Running Visibility Gear
Beyond ways to protect yourself, it’s also really important to ensure that you’re visible and easily noticed by drivers or anyone else out in the neighborhood. This is not a time to blend in.
I tested out a number of reflective running apparel items, so check that out and grab some of these things for visibility too.
- Heel lights: kind of like the light up shoes kids have!
- Rechargeable Headlamp : Ensuring that you can see everything around you and yup once again more people can see you.
I hope reading this gives you some tools to change the way you think about your solo runs and the confidence to let no one keep you from enjoying them.
Other ways to connect with Amanda
Instagram Daily Fun: RunToTheFinish
Facebook Community Chatter: RunToTheFinish
Get more running tips: Pinterest
I attended a self defense class in the winter and they taught us to yell FIRE because yelling help doesn’t get the same response.

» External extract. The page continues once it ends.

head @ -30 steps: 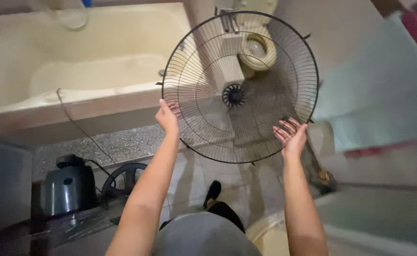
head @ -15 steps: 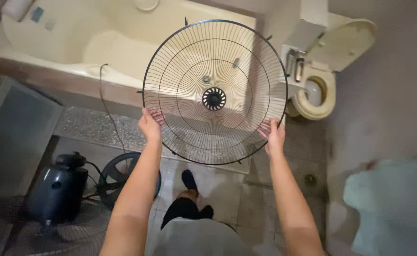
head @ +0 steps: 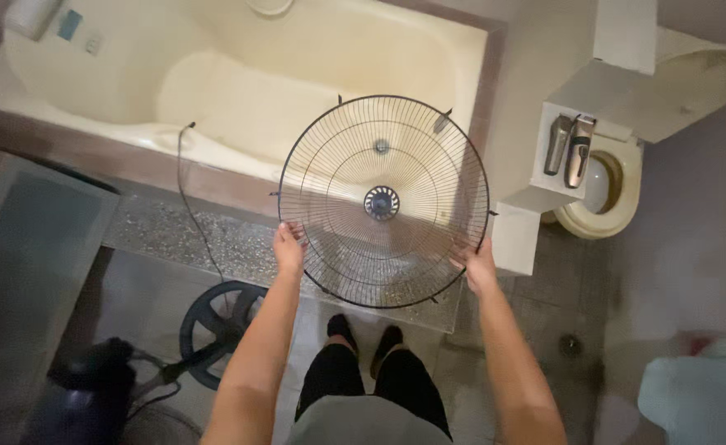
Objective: The person disassembles a pedestal fan in a bathroom. They lift off the front grille guard, set it on the bathtub edge, then use a screwdriver to loosen the blade cap, remove the fan blade, and detach the crescent-shaped rear cover, placing the cover on the sink counter.
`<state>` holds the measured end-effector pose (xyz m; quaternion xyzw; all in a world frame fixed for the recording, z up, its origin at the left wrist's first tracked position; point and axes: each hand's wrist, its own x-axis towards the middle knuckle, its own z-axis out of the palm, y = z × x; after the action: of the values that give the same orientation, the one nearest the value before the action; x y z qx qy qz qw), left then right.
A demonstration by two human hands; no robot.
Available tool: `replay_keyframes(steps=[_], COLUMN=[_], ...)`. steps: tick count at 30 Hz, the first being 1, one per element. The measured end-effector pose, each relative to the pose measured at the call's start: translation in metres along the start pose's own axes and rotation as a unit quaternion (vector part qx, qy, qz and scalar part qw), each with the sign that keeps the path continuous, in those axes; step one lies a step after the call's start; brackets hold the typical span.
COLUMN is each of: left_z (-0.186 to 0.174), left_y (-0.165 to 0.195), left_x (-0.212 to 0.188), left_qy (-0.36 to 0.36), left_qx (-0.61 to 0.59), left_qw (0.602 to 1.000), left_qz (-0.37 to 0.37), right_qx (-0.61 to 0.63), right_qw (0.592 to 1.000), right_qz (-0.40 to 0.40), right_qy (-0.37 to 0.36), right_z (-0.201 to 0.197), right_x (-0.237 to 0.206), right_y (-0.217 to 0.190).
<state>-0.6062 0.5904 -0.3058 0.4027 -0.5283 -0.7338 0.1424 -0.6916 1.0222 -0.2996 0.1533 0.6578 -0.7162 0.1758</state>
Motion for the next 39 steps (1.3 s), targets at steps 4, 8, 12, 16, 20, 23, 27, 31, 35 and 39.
replay_keyframes(steps=[4,8,12,16,20,23,27,31,35,39], left_z=[0.006,0.029,0.053,0.072,0.083,0.088,0.094,0.098,0.101,0.103], left_y=[-0.046,-0.079,-0.106,-0.121,-0.135,-0.144,-0.150,-0.151,-0.148,-0.137], left_x=[0.016,0.045,0.073,0.091,0.101,0.101,0.104,0.107,0.101,0.090], left_qy=[-0.039,-0.075,-0.094,-0.127,-0.134,-0.140,-0.141,-0.133,-0.082,-0.040], left_qx=[0.008,0.003,0.017,-0.029,-0.026,-0.027,-0.009,0.005,0.106,0.238], left_qw=[0.999,0.993,0.992,0.988,0.987,0.987,0.988,0.988,0.991,0.956], left_qz=[-0.033,-0.093,-0.087,-0.088,-0.080,-0.079,-0.056,-0.078,-0.014,0.169], right_qx=[-0.055,-0.116,-0.087,-0.064,-0.100,-0.157,-0.391,-0.471,-0.514,-0.573], right_qw=[0.997,0.993,0.995,0.995,0.990,0.978,0.905,0.860,0.843,0.815], right_qz=[0.048,0.029,0.038,0.016,-0.056,0.032,-0.078,-0.153,-0.125,-0.033], right_qy=[0.008,0.009,0.040,0.074,0.078,0.132,0.148,0.124,0.096,0.085], right_z=[-0.023,-0.038,-0.037,-0.031,-0.036,-0.042,-0.049,-0.046,-0.038,-0.033], right_x=[0.039,0.091,0.130,0.155,0.164,0.168,0.172,0.172,0.160,0.147], right_y=[0.036,0.050,0.068,0.080,0.091,0.094,0.098,0.107,0.111,0.097])
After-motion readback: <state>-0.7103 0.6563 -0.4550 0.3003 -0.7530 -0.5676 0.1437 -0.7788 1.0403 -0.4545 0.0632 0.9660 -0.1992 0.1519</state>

That’s such an excellent tip!!!
Strava has a great safety feature called Beacon. For 2 bucks a month it allows you to text a contact through their app. Your contact receives a link that provides them with your real time location (depending on service it could be a few seconds behind), pace information AND your phones battery level. I use this everytime I head out for a run even if it is a quick 3 miles.
Oh this is great to know, thanks so much for sharing!
It’s a real shame we have to take these things into consideration but it is really important to prioritise safety. I think it’s important to do your research about the areas near you, and try not to run in places where you will be completely alone (as much as running in peace may be appealing). If you want to run when it’s darker, it might be an idea to use an indoor space like a gym for at least some of the time.